April 23, 2021
Who would have thought that an act of compassion can give birth to a movement that spreads across the nation? That exactly happened this week, as the humble bamboo cart of essential goods located along Maginhawa Street became an inspiration for Filipinos to help one another in times of crisis.
It all started when Ana Patricia Non, the founder of Maginhawa Community Pantry, set up a cart, stocked it with goods she bought from her own pocket, offered these for free to anybody in need, and posted her initiative on Facebook.
Soon enough, her post went viral, and many people donated and were inspired to start their own community pantry in their respective locations. As of writing, there are now over 300 community pantries all over the Philippines—and these happened all in just one week!
The idea of community pantry is simple: Take what you need; give what you can. It is a simple mutual aid to help vulnerable Filipino families to have food on their tables. As community pantries progressed, inspiring stories of beneficiaries and givers from community pantries circulated in social media and news, which moved some of our fellow countrymen to act. This proves that collective efforts work, and our economic limitations don’t dictate our capacity to bless.
This shows that in light of such initiatives, the contribution of the rich and the simpletons have equal value because people give based on their capacity to give. Whether someone has hundreds or thousands of pesos, anyone can start a community pantry! It also encouraged people to trust in one another. The majority of its beneficiaries do not hoard and people generously give donations of good quality. The people are actually participative in its principles.
Furthermore, many people attribute the birth of community pantries to the lack of concrete and sustainable solutions to the fight against the pandemic. On a personal note, while it is important to use our discernment and wisdom to assess all bases when it comes to forming our opinions and hypotheses on pressing social issues, it is equally important to be accountable with every emotion and thought that we entertain whether unspoken or not.
This means that we not only demand accountability from our elected leaders, but we must also have a responsibility to fact-check ourselves and to guard ourselves from falling to the trap of logical fallacies. The bottom line is, we are all accountable to God in the views and opinions we adhere to.
While community pantries are lauded by its heart to provide aid and sense of dignity to different Filipino families affected by the pandemic, one can’t help but wonder, “How long can we sustain this?” Charitable works often work horizontally: A giver gives to its recipients, and the work will sustain itself as long as there are people who give.
Community pantries and all other socially responsible initiatives are commendable acts. We are grateful to the Lord for the hearts of people to do something to make a change in the society. But we must strive to make lasting and meaningful effects on people. This happens when we embrace a vertical view where God’s heart and motive to redeem the whole world back to Him take the front seat.
This is the view of the gospel: God gave up His one and only Son, Jesus Christ, as a sacrifice with the intention to save and restore humanity back to Him. This means that the brokenness of this world is deeper than hunger, poverty, and ideologies.

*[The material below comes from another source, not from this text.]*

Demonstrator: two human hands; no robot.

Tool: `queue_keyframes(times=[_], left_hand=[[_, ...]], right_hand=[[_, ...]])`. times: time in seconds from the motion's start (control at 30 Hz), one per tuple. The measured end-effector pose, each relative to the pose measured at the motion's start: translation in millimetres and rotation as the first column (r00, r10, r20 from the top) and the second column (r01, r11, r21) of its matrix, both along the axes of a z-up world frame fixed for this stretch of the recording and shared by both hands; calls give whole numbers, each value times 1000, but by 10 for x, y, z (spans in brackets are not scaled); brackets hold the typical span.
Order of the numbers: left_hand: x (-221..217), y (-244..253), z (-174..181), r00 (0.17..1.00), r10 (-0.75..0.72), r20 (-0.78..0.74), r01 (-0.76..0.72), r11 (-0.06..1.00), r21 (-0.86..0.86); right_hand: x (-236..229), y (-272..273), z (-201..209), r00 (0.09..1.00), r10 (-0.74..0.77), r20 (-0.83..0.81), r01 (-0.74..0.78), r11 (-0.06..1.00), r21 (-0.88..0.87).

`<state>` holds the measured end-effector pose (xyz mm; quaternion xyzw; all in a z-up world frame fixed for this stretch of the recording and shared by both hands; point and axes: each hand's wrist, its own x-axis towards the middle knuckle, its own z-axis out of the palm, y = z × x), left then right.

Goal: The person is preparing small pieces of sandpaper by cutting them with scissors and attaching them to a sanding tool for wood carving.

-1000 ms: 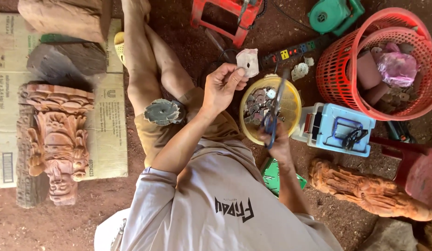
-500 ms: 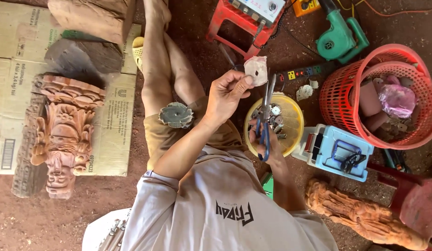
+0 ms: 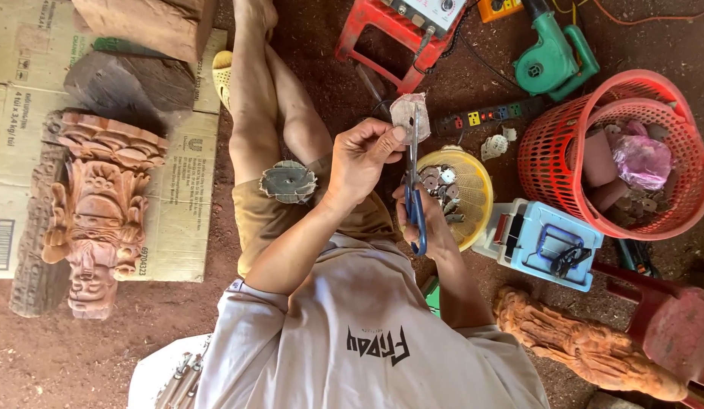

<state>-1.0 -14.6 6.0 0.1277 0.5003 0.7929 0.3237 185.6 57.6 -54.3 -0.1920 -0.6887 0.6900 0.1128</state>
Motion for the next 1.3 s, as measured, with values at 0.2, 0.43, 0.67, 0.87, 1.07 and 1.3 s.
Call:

We can definitely provide ways to solve world hunger, poverty, and all other social issues. But, without acknowledging that sin is the ultimate reason for our own brokenness and that the gospel is the only message that can bring true and lasting transformation, we are bound to make solutions that will only solve what the eyes can see.

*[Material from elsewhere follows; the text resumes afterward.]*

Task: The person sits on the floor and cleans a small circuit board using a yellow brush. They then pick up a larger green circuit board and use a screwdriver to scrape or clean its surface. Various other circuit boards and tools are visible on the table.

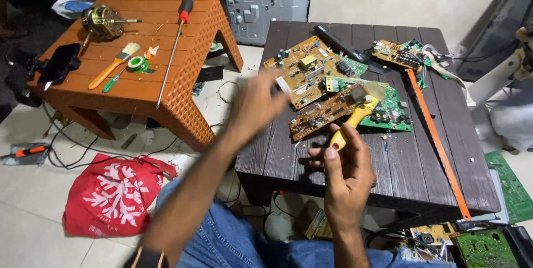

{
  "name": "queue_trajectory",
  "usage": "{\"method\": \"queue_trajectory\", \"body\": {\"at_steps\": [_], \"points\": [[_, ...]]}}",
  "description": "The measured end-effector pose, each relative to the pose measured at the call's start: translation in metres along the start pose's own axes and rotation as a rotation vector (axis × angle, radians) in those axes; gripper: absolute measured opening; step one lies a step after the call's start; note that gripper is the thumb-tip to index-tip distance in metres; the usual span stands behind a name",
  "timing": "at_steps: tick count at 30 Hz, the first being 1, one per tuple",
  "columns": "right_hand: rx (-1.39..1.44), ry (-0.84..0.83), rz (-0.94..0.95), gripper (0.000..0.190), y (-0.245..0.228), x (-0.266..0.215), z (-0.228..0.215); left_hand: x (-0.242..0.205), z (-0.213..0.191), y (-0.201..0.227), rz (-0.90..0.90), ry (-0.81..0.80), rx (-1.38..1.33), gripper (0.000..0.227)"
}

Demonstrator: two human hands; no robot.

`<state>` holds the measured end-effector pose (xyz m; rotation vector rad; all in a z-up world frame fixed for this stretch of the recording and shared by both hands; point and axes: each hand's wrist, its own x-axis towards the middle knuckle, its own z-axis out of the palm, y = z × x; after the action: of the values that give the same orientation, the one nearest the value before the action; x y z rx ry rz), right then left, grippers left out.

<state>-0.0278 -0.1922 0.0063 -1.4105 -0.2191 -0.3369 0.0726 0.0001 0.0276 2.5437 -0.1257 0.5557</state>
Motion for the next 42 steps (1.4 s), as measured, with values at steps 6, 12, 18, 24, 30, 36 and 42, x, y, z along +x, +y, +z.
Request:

Jesus’ life is our model on what a Christian lifestyle looks like. His love and compassion for people is always partnered with action. He was intentional in meeting people, travelling from one town to another, feeding the hungry, healing the sick, tirelessly teaching, and spending time with people regardless of their race, status, and gender.
By now, we have realized that crisis should bring out the best in people and the community pantries served as a concrete and encouraging example of that because it brings people together for the common good. This resonates in our hearts because it is a snapshot of God’s will and purpose for humanity.

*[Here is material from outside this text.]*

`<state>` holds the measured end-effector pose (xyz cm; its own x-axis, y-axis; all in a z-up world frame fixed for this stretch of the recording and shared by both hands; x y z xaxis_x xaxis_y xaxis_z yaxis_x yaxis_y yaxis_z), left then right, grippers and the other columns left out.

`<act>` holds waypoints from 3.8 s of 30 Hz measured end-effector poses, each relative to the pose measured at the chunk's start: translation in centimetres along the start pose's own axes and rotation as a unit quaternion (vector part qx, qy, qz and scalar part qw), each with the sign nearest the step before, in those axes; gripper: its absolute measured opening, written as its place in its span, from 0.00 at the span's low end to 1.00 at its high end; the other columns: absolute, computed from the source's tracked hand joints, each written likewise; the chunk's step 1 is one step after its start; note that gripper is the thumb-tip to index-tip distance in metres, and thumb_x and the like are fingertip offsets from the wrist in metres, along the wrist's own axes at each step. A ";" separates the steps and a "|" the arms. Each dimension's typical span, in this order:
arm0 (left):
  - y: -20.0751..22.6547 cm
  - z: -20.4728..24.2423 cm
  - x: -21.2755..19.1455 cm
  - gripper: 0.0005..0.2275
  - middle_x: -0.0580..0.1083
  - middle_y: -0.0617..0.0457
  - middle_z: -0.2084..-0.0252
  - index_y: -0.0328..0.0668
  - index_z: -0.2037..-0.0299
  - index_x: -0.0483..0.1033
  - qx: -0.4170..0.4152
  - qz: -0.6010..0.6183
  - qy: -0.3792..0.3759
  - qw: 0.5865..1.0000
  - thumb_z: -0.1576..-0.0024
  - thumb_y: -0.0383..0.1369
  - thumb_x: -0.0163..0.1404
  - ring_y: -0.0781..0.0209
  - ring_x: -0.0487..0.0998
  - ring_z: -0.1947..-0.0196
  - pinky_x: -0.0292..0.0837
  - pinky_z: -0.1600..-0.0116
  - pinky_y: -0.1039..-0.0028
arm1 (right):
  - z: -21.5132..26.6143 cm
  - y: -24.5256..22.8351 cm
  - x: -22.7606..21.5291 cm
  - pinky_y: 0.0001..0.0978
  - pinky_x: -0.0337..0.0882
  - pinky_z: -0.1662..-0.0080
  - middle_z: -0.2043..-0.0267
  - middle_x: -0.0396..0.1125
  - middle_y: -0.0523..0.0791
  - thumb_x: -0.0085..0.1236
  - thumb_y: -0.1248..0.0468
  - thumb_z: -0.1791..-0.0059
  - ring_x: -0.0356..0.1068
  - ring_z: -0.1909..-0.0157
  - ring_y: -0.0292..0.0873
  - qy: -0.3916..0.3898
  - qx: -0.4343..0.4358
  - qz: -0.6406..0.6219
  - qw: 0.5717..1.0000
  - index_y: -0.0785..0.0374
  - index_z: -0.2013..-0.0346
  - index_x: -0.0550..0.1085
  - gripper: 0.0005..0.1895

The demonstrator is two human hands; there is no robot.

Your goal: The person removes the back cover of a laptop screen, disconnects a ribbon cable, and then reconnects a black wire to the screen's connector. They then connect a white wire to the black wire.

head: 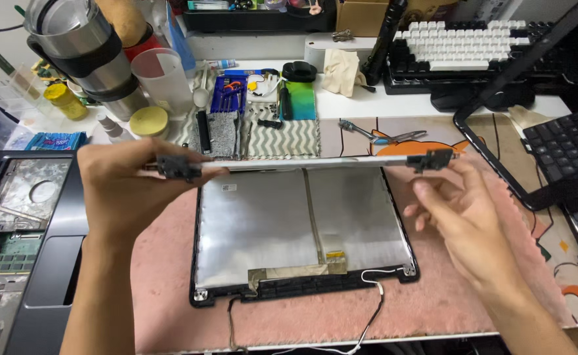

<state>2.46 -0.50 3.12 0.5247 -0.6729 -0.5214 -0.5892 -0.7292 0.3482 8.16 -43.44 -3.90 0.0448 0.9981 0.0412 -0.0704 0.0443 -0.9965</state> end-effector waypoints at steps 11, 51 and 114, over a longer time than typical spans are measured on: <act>-5.3 -1.4 3.1 0.17 0.84 0.49 0.62 0.33 0.54 0.84 -0.167 0.119 0.092 0.975 0.45 0.28 0.81 0.68 0.84 0.61 0.83 0.54 0.80 | -8.8 0.1 0.7 0.28 0.71 0.61 0.67 0.72 0.46 0.63 0.66 0.34 0.69 0.68 0.38 -0.028 -0.132 0.175 0.975 0.64 0.51 0.78 0.04; -11.3 4.7 10.3 0.15 0.86 0.48 0.42 0.32 0.38 0.79 -0.441 0.242 -0.012 0.864 0.31 0.32 0.56 0.62 0.85 0.43 0.83 0.38 0.72 | -12.5 6.9 0.6 0.29 0.75 0.48 0.59 0.72 0.48 0.54 0.70 0.35 0.72 0.62 0.40 -0.026 -0.148 0.199 0.968 0.73 0.32 0.73 0.17; -7.6 0.6 8.4 0.26 0.78 0.49 0.74 0.40 0.63 0.81 -0.462 0.423 0.314 0.713 0.27 0.55 0.46 0.62 0.85 0.77 0.87 0.72 0.68 | -8.4 3.5 6.3 0.28 0.51 0.69 0.85 0.62 0.43 0.36 0.36 0.27 0.51 0.77 0.33 0.002 -0.139 0.215 0.967 0.61 0.79 0.79 0.47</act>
<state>10.98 -0.54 -4.41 0.5644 -0.6319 0.5312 -0.3547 0.3954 0.8473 16.60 -37.32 -7.75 0.0743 0.9219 -0.3803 0.1865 -0.3874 -0.9028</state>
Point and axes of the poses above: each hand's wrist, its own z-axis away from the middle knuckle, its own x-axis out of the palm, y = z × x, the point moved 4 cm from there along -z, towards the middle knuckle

Just as the love and service of Jesus Christ to humanity turned the world upside down, imagine what will happen when all of us—redeemed and deeply loved by God—choose to make our life’s mission the advancement of God’s kingdom not just during the time of national crisis, but in our everyday lives?
Can you imagine the impact it would cause—if people would choose not to depend on their capacity to give but on God’s capacity to sustain and provide?
Community pantries reveal the flaws of our humanity, but it also reflects God’s heart to redeem humanity by using His people to be the salt and light to the world. In light of God’s kingdom, what is something burning in your heart that you want to see changed in your family, school, or community?
Whatever it may be, our hope is that you will feel God’s heart towards His people and experience His strength as you make the first step in starting change on your side of the world.